Why this sieve method of finding primes is slower than a brute force

Question

Newbie to python trying to learn with a Prime Finding program here!

I know this is a common question and from my research I know there's a couple optimizations I could make: 1) Preallocate a fixed array of booleans so no resizing needs to take place 2) Use primitives rather than objects

However, I still don't understand why this sieve is SO much slower, any thoughts? Both use appending to lists and iterating over them. My intuition was the sieve would just have to check less numbers.

Output

Without Sieve
0:00:00.008019
With Sieve
0:00:00.075880

prime.py Used as a main class

def timeMethod(methodToTime, methodVar, methodVar2):
     #https://stackoverflow.com/questions/706721/how-do-i-pass-a-method-as-a-parameter-in-python
     start = datetime.now()
     if methodVar2 == None and methodVar == None:
          methodToTime()
     elif methodVar2 == None:
          methodToTime(methodVar)
     else:
          methodToTime(methodVar, methodVar2)

     end = datetime.now()
     time_elapsed = end - start
     return time_elapsed

if __name__ == "__main__": 
     import sys, SingleThreadPrimes
     print("Without Sieve")
     print(str(timeMethod(SingleThreadPrimes.getXPrimes, 1000, None)))
     print("With Sieve")
     print(str(timeMethod(SingleThreadPrimes.getXPrimesSieve, 1000, None)))
     #testSuite(SingleThreadPrimes.getXPrimesSieve, None, None)

SingleThreadedPrimes.py

import math

def getXPrimes(num):
     primeList = []
     primeList.append(2)
     candidate = 3
     while len(primeList) < num:
          isPrime = True
          for x in range(2, int(math.sqrt(candidate) + 1), 2):
               if candidate % x == 0:
                    isPrime = False
                    break
          if isPrime:
               primeList.append(candidate)
          candidate += 2
     return primeList


def getXPrimesSieve(num, primeList = None):
     if primeList == None:
          primeList = []
     if len(primeList) == 0:
          primeList.append(2)
          primeList.append(3)
     elif len(primeList) == 1:
          primeList.append(3)

     if num > len(primeList):
          candidate = int(primeList[len(primeList) - 1]) + 2
          while len(primeList) < num:
               isPrime = True
               for x in primeList:
                    x = int(x)
                    if candidate % x == 0:
                         isPrime = False
                         break
                    elif x > int(math.sqrt(candidate)):
                         break
               if isPrime:
                    primeList.append(candidate)
               candidate += 2
     return primeList

Answer 1

Among other things, getXPrimes isn't actually finding primes (you only test divisibility by multiples of 2, which no odd number will ever fail), while getXPrimesSieve is, so you're comparing apples and oranges.

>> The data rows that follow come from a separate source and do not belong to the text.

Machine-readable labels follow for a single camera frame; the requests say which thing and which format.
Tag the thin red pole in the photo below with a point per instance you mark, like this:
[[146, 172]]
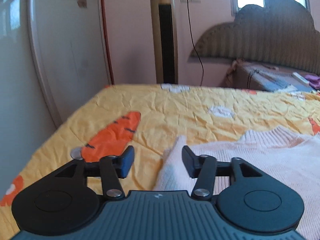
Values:
[[106, 30]]

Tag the white wardrobe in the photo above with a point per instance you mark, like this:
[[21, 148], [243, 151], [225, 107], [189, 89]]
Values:
[[70, 42]]

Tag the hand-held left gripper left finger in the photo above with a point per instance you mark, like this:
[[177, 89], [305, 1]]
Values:
[[127, 162]]

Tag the white remote control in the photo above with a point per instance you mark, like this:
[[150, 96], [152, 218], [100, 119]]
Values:
[[301, 78]]

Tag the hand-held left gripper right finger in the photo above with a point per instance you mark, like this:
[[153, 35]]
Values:
[[190, 162]]

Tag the pink knit sweater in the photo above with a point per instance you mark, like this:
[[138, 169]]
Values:
[[262, 155]]

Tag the grey upholstered headboard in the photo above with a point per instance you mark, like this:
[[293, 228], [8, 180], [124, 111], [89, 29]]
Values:
[[262, 35]]

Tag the yellow carrot print bed sheet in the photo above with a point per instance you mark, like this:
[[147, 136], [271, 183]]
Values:
[[175, 110]]

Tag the beige tower fan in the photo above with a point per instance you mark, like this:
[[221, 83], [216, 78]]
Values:
[[166, 42]]

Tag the purple cloth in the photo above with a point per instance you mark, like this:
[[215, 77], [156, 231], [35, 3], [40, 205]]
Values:
[[313, 81]]

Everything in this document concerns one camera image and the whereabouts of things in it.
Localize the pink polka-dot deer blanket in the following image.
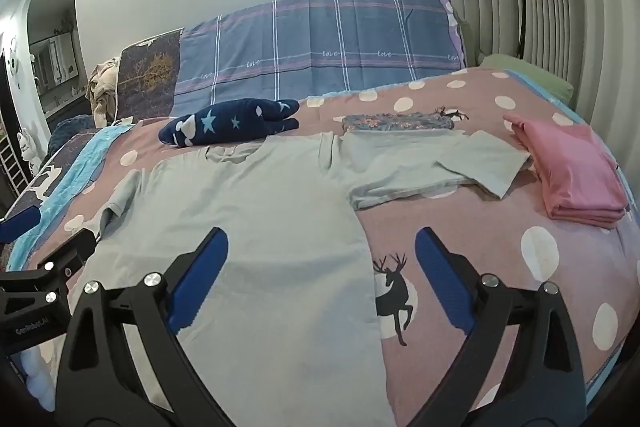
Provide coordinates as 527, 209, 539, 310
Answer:
7, 68, 638, 408

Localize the dark blue fuzzy blanket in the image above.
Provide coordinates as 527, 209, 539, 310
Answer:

Beyond that getXPrimesSieve isn't doing much to improve performance, and is doing stuff that hurts it; it still has to perform many remaindering operations (a good sieve wouldn't); while it tries to avoid testing numbers above the square root of the number being tested, it does so by recomputing that square root for every prime to test, which is far more expensive than doing it once up front, as in getXPrimes.

Point is, you need to make your code both work and perform better than naive trial division. I suggest looking at useful sieving algorithms, e.g. for finding all primes up to a certain bound, the Sieve of Eratosthenes which amortizes the cost of "virtual" trial division without actually doing division or remaindering work at all, which would run considerably faster than either of your attempts.